*1191THIS MATTER comes before the Court on Plaintiff United States of America's oral motion to exclude evidence of co-operator1 Gerald Archuleta's 1986 involuntary manslaughter and 1988 second-degree murder convictions under rule 609(b) of the Federal Rules of Evidence. If the United States' representation to the *1192Court that Archuleta was released from confinement for those convictions more than 10 years ago is accurate,2 *1193rule 609(b) of the Federal Rules of Evidence applies to those convictions. That those two convictions later were used to enhance a subsequent conviction does not alter that result, because, when a defendant's criminal history enhances his or her sentence for a subsequent offence, the resulting conviction and sentence are imposed for the conduct underlying the subsequent conviction and not for the conduct underlying earlier offenses. See United States v. Rodriquez, 553 U.S. 377, 386, 128 S.Ct. 1783, 170 L.Ed.2d 719 (2008) ("When a defendant is given a higher sentence under a recidivism statute ... 100% of the punishment is for the offense of conviction. None is for the prior convictions or the defendant's 'status as a recidivist.' ").3 If it were otherwise, *1194using a defendant's criminal history to enhance the sentence for subsequent crimes would be unconstitutional. See U.S. Const. amend. V ("[N]or shall any person be subject for the same offence to be twice put in jeopardy of life or limb...."). Consequently, rule 609(b) applies to Archuleta's 1986 and 1988 convictions even though those convictions were later used to enhance a sentence for a later conviction. That rule 609(b) applies to those convictions means that those convictions are not admissible, because the Defendants have not established, for either conviction, that "its probative value, supported by specific facts and circumstances, substantially outweighs its prejudicial effect." Fed. R. Evid. 609(b)(1).

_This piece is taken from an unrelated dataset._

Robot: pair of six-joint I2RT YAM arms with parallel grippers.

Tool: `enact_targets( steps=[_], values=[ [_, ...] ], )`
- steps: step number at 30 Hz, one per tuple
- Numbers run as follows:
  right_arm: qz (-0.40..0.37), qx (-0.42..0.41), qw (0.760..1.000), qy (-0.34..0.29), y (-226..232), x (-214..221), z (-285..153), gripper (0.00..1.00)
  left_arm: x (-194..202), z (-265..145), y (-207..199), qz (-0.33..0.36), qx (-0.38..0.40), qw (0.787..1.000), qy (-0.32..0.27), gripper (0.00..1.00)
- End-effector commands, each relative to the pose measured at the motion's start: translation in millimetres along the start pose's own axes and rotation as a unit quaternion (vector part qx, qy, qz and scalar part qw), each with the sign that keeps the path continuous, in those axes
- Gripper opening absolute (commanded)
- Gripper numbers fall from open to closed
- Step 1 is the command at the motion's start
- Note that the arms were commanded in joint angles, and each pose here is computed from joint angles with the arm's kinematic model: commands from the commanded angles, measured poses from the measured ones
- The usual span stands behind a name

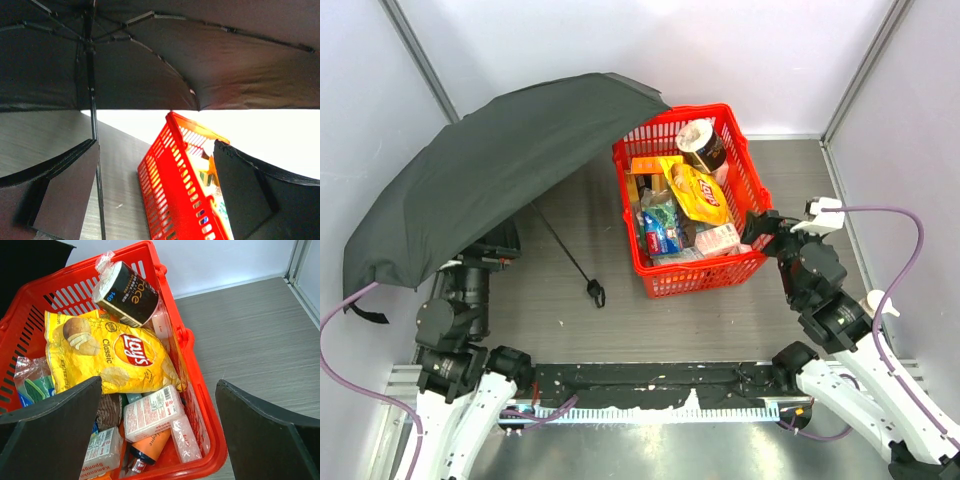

Even if rule 609 permits inquiry into the facts underlying a conviction, under rule 608(b), when the conviction itself is inadmissible,4 -which it does not-the Court would not permit inquiry into the facts underlying Archuleta's old convictions, because those facts do not "attack or support [Archuleta's] character for truthfulness." Fed. R. Evid. 608(b). The facts underlying Archuleta's 1986 and 1988 convictions, which are both homicide offenses, show that Archuleta is a violent person and an immoral person, but they do not show that he is an untruthful person, so asking questions about those facts is not permissible under rule 608(b). Using those facts as propensity evidence-vis-à-vis a character trait other than truthfulness-is impermissible under rule 404. See Fed. R. Evid. 404(a)(1) ("Evidence of a person's character or character trait is not admissible to prove that on a particular occasion the person acted in accordance with the character or trait."); Fed. R. Evid. 404(b)(1) ("Evidence of a crime, wrong, or other act is not admissible to prove a *1195person's character in order to show that on a particular occasion the person acted in accordance with the character.").
Rules 404, 608, and 609 do not govern whether Archuleta's convictions or their underlying facts are admissible for a non-character purpose. Defendants Billy Garcia and Joe Lawrence Gallegos contend that the facts underlying Archuleta's convictions are admissible to show how Archuleta achieved his position in the SNM. How Archuleta achieved his position in the SNM is not a "fact of consequence in determining the action," because Archuleta is not currently on trial. Fed. R. Evid. 401(b). See Fed. R. Evid. 402 ("Irrelevant evidence is not admissible."). The Court can discern no other relevant not-for-character purpose for introducing the facts underlying Archuleta's 1986 and 1988 convictions, and the parties have not identified other purposes. Accordingly, the Court will not admit evidence of those convictions or permit questioning regarding their underlying facts.
IT IS ORDERED that the United States' oral motion is granted.